◆ Provided information
=== Section Start ===

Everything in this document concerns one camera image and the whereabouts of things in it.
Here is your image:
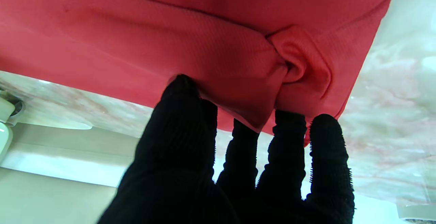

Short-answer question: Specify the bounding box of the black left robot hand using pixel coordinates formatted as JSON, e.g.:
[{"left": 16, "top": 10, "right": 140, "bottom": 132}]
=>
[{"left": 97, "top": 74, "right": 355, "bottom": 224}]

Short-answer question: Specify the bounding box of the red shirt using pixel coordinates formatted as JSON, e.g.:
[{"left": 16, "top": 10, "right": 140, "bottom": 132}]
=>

=== Section End ===
=== Section Start ===

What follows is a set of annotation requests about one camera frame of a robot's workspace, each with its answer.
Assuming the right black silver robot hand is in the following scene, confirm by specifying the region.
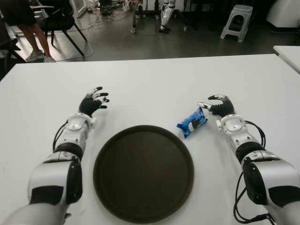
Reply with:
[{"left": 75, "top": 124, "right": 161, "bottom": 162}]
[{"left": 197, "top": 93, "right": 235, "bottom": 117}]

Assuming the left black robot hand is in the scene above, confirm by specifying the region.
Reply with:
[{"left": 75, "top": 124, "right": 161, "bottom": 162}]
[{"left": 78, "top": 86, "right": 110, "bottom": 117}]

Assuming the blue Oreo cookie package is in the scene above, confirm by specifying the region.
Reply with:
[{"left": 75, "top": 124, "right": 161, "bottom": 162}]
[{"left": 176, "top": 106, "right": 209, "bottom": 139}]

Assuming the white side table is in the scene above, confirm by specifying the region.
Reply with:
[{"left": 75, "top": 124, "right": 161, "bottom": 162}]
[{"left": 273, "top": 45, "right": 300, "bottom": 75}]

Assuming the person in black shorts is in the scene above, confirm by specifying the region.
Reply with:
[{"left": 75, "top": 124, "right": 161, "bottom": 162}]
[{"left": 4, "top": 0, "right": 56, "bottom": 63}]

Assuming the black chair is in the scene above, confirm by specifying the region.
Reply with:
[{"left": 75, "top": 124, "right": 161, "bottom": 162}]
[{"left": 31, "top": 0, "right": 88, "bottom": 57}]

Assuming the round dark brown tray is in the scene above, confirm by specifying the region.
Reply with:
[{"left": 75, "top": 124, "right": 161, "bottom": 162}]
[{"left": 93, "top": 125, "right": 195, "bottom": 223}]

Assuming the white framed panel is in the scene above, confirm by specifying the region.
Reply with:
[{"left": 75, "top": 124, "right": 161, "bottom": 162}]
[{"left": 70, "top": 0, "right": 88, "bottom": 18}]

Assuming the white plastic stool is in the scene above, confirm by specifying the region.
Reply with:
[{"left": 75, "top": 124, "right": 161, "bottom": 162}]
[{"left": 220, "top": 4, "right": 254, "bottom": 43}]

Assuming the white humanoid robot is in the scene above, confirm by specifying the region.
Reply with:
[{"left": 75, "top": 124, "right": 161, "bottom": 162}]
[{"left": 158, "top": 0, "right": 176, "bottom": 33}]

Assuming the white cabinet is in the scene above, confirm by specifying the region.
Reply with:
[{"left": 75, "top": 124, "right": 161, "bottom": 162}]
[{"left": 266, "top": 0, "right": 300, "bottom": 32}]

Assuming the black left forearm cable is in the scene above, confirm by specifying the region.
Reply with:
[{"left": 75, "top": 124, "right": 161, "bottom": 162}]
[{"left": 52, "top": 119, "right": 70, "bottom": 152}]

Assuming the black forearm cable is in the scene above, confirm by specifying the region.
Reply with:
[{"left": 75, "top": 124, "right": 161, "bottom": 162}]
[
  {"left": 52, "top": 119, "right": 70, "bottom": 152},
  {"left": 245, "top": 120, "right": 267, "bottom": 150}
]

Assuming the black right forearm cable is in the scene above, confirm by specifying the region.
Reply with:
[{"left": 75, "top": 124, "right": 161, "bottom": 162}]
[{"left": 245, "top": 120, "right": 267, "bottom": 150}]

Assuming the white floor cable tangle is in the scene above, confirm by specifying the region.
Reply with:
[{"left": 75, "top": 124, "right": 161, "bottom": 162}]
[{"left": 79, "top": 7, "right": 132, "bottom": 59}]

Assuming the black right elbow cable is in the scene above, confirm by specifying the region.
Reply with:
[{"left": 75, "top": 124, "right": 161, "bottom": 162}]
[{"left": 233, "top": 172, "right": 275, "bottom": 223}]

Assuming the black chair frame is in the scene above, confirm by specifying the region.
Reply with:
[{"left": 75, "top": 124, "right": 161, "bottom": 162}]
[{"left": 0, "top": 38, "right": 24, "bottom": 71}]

=== Section End ===

Would you copy out every line in the records that includes the string "black"?

◆ Output
Short-answer question: Specify the bounding box of the black left robot hand using pixel coordinates formatted as JSON, e.g.:
Assuming the right black silver robot hand is in the following scene, confirm by specifying the region.
Assuming the left black robot hand is in the scene above, confirm by specifying the region.
Assuming the person in black shorts is in the scene above, confirm by specifying the region.
Assuming the black chair is in the scene above, confirm by specifying the region.
Assuming the black left forearm cable is in the scene above, confirm by specifying the region.
Assuming the black forearm cable is in the scene above, confirm by specifying the region.
Assuming the black right forearm cable is in the scene above, confirm by specifying the region.
Assuming the black right elbow cable is in the scene above, confirm by specifying the region.
Assuming the black chair frame is in the scene above, confirm by specifying the region.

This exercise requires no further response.